Line by line, output the data that follows exactly as written.

[Supplied information — start]

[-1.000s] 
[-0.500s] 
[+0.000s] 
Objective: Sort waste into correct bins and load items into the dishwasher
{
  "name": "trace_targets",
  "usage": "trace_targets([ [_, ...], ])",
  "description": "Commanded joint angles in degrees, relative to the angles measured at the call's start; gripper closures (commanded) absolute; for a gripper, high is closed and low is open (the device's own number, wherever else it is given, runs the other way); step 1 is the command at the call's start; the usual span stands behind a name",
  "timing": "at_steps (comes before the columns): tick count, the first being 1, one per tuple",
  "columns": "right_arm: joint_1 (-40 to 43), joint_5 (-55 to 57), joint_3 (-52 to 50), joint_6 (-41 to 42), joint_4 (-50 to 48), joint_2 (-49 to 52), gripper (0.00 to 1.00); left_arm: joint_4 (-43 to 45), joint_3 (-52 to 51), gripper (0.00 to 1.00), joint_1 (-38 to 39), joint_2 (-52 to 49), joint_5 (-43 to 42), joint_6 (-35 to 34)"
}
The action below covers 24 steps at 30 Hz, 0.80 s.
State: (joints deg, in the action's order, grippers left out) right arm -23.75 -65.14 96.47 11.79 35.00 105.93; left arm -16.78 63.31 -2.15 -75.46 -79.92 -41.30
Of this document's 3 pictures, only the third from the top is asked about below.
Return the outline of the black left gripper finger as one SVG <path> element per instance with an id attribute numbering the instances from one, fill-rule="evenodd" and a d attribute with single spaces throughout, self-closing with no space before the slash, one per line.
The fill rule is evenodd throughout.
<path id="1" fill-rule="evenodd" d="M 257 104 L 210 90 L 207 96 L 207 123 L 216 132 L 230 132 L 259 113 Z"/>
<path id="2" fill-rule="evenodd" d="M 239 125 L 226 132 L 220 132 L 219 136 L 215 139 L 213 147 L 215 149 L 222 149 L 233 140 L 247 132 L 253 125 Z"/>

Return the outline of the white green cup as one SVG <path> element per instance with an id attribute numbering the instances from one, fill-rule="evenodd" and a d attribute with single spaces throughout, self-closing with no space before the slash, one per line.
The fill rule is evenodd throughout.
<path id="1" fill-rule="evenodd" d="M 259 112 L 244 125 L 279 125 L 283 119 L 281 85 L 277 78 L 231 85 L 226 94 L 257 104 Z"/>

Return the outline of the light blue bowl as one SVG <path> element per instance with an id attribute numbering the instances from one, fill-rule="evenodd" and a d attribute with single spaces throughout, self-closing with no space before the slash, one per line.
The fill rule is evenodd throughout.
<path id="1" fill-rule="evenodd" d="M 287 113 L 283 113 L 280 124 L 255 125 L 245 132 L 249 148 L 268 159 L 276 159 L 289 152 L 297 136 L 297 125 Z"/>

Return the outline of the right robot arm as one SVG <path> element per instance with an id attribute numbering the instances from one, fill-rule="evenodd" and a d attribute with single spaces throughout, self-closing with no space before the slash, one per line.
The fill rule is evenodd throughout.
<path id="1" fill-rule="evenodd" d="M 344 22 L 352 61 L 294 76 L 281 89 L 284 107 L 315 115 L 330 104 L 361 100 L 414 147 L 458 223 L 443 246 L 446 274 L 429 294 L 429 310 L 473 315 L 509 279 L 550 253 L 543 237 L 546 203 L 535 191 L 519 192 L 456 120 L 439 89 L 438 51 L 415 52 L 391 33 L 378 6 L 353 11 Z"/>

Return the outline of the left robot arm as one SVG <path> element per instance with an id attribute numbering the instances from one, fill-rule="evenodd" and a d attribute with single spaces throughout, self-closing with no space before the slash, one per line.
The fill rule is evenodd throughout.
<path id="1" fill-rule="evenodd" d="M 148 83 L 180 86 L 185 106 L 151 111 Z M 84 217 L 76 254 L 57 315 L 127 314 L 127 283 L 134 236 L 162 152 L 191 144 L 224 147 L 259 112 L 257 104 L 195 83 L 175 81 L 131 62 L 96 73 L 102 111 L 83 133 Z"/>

[Supplied information — finish]

→ **Response below**:
[-1.000s] 
[-0.500s] 
[+0.000s] 
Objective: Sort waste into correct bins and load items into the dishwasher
{
  "name": "trace_targets",
  "usage": "trace_targets([ [_, ...], ])",
  "description": "Commanded joint angles in degrees, relative to the angles measured at the call's start; gripper closures (commanded) absolute; for a gripper, high is closed and low is open (the device's own number, wherever else it is given, runs the other way); step 1 is the command at the call's start; the usual span stands behind a name",
  "timing": "at_steps (comes before the columns): tick count, the first being 1, one per tuple",
  "columns": "right_arm: joint_1 (-40 to 43), joint_5 (-55 to 57), joint_3 (-52 to 50), joint_6 (-41 to 42), joint_4 (-50 to 48), joint_2 (-49 to 52), gripper (0.00 to 1.00); left_arm: joint_4 (-43 to 45), joint_3 (-52 to 51), gripper (0.00 to 1.00), joint_1 (-38 to 39), joint_2 (-52 to 49), joint_5 (-43 to 42), joint_6 (-35 to 34)"
}
The action below covers 24 steps at 30 Hz, 0.80 s.
State: (joints deg, in the action's order, grippers left out) right arm -23.75 -65.14 96.47 11.79 35.00 105.93; left arm -16.78 63.31 -2.15 -75.46 -79.92 -41.30
Of this document's 3 pictures, only the third from the top is asked about below.
Return the outline of the black left gripper finger as one SVG <path> element per instance with an id attribute numbering the instances from one, fill-rule="evenodd" and a d attribute with single spaces throughout, self-closing with no space before the slash, one per line.
The fill rule is evenodd throughout.
<path id="1" fill-rule="evenodd" d="M 257 104 L 210 90 L 207 96 L 207 123 L 216 132 L 230 132 L 259 113 Z"/>
<path id="2" fill-rule="evenodd" d="M 239 125 L 226 132 L 220 132 L 219 136 L 215 139 L 213 147 L 215 149 L 222 149 L 233 140 L 247 132 L 253 125 Z"/>

Return the outline of the white green cup as one SVG <path> element per instance with an id attribute numbering the instances from one, fill-rule="evenodd" and a d attribute with single spaces throughout, self-closing with no space before the slash, one per line.
The fill rule is evenodd throughout.
<path id="1" fill-rule="evenodd" d="M 259 112 L 244 125 L 279 125 L 283 119 L 281 85 L 277 78 L 231 85 L 226 94 L 257 104 Z"/>

Return the outline of the light blue bowl as one SVG <path> element per instance with an id attribute numbering the instances from one, fill-rule="evenodd" and a d attribute with single spaces throughout, self-closing with no space before the slash, one per line.
The fill rule is evenodd throughout.
<path id="1" fill-rule="evenodd" d="M 287 113 L 283 113 L 280 124 L 255 125 L 245 132 L 249 148 L 268 159 L 276 159 L 289 152 L 297 136 L 297 125 Z"/>

Return the outline of the right robot arm as one SVG <path> element per instance with an id attribute numbering the instances from one, fill-rule="evenodd" and a d attribute with single spaces throughout, self-closing with no space before the slash, one per line.
The fill rule is evenodd throughout.
<path id="1" fill-rule="evenodd" d="M 344 22 L 352 61 L 294 76 L 281 89 L 284 107 L 315 115 L 330 104 L 361 100 L 414 147 L 458 223 L 443 246 L 446 274 L 429 294 L 429 310 L 473 315 L 509 279 L 550 253 L 543 237 L 546 203 L 535 191 L 519 192 L 456 120 L 439 89 L 438 51 L 415 52 L 391 33 L 378 6 L 353 11 Z"/>

Return the outline of the left robot arm as one SVG <path> element per instance with an id attribute numbering the instances from one, fill-rule="evenodd" and a d attribute with single spaces throughout, self-closing with no space before the slash, one per line.
The fill rule is evenodd throughout.
<path id="1" fill-rule="evenodd" d="M 148 83 L 180 86 L 185 106 L 151 111 Z M 84 217 L 76 254 L 57 315 L 127 314 L 127 283 L 134 236 L 162 152 L 191 144 L 224 147 L 259 112 L 257 104 L 195 83 L 175 81 L 131 62 L 96 73 L 102 111 L 83 133 Z"/>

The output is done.